THE CRACKS IN MY SKIN. To 1 March.

Manchester.

THE CRACKS IN MY SKIN
by Phil Porter.

Royal Exchange Studio To 1 March 2008.
Mon-Fri 7.30pm at 8pnm Mat Thu 2.30pm & Sat 4pm
Runs 2hr 40min One interval.

TICKETS: 016 833 9833.
www.royalexchange.co.uk
Review: Timothy Ramsden 16 February.

Whatever the shortcomings, this substantial play soon holds the attention, and has an outstanding performance.
This is a rare mixture of romantic fantasy and unromantic realism. Two troubled 16-year old school leavers, their former teacher Josefa, who’s facing a divorce and can’t have the child she desperately wants, and the Black lad’s White grandfather, gradually form a substitute family throughout the first act.
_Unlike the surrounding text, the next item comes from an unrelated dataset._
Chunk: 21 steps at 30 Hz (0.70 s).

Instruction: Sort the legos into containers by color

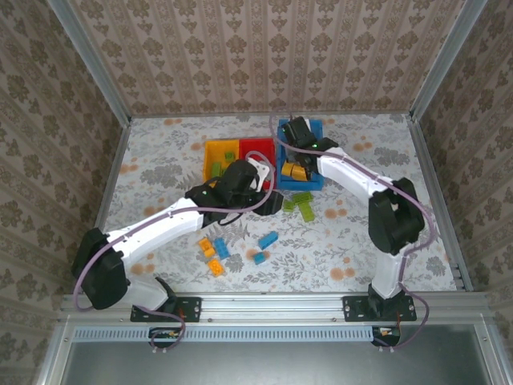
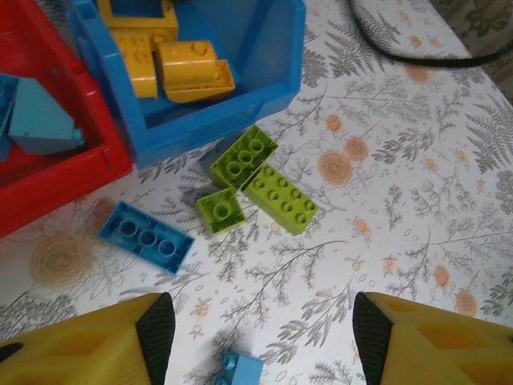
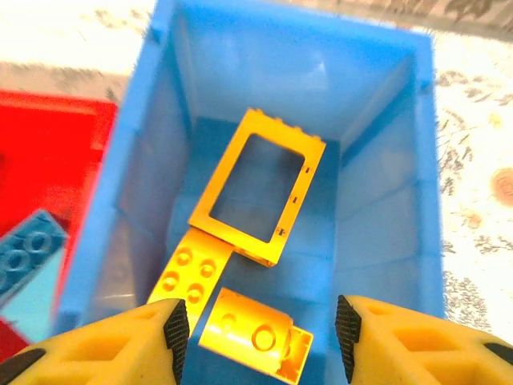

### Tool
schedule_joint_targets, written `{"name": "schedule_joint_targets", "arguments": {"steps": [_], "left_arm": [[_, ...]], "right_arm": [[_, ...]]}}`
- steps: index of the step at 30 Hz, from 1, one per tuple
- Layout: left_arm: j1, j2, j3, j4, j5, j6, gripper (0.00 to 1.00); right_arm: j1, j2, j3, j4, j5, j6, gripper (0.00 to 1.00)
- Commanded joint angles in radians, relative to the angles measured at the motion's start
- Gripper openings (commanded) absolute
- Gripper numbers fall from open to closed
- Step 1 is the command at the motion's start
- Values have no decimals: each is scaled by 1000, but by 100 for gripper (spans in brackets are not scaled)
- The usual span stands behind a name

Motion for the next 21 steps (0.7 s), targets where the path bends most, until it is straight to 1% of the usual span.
{"name": "schedule_joint_targets", "arguments": {"steps": [1,5,9,10,12,14,17,19,21], "left_arm": [[21,-55,-33,-69,-31,-27,63],[38,-105,-76,-142,-41,-29,61],[72,-148,-114,-246,-44,-51,58],[81,-161,-127,-263,-37,-53,57],[87,-176,-147,-285,-32,-56,54],[82,-174,-157,-300,-24,-55,53],[68,-129,-156,-302,-7,-87,53],[30,-73,-133,-302,2,-83,55],[-23,-17,-94,-320,-23,-46,59]], "right_arm": [[13,-156,-119,77,-21,-15,54],[36,-337,-336,157,-116,-48,53],[64,-543,-583,216,-295,-28,54],[72,-591,-642,224,-356,-18,54],[103,-677,-733,227,-433,-12,54],[142,-751,-821,238,-498,5,56],[161,-804,-903,248,-598,62,58],[178,-823,-932,241,-634,66,58],[185,-841,-950,238,-652,58,60]]}}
Whether he intended it or not, playwright Phil Porter’s focus is increasingly on the near-feral Janie, who’s been living in a tent, then squats at Josefa’s while she’s in hospital (young Linden’s repainting the house a neutral white as an extension of his Community Service Order). Desperately needing security, Janie virtually wills this new ‘family’ into being.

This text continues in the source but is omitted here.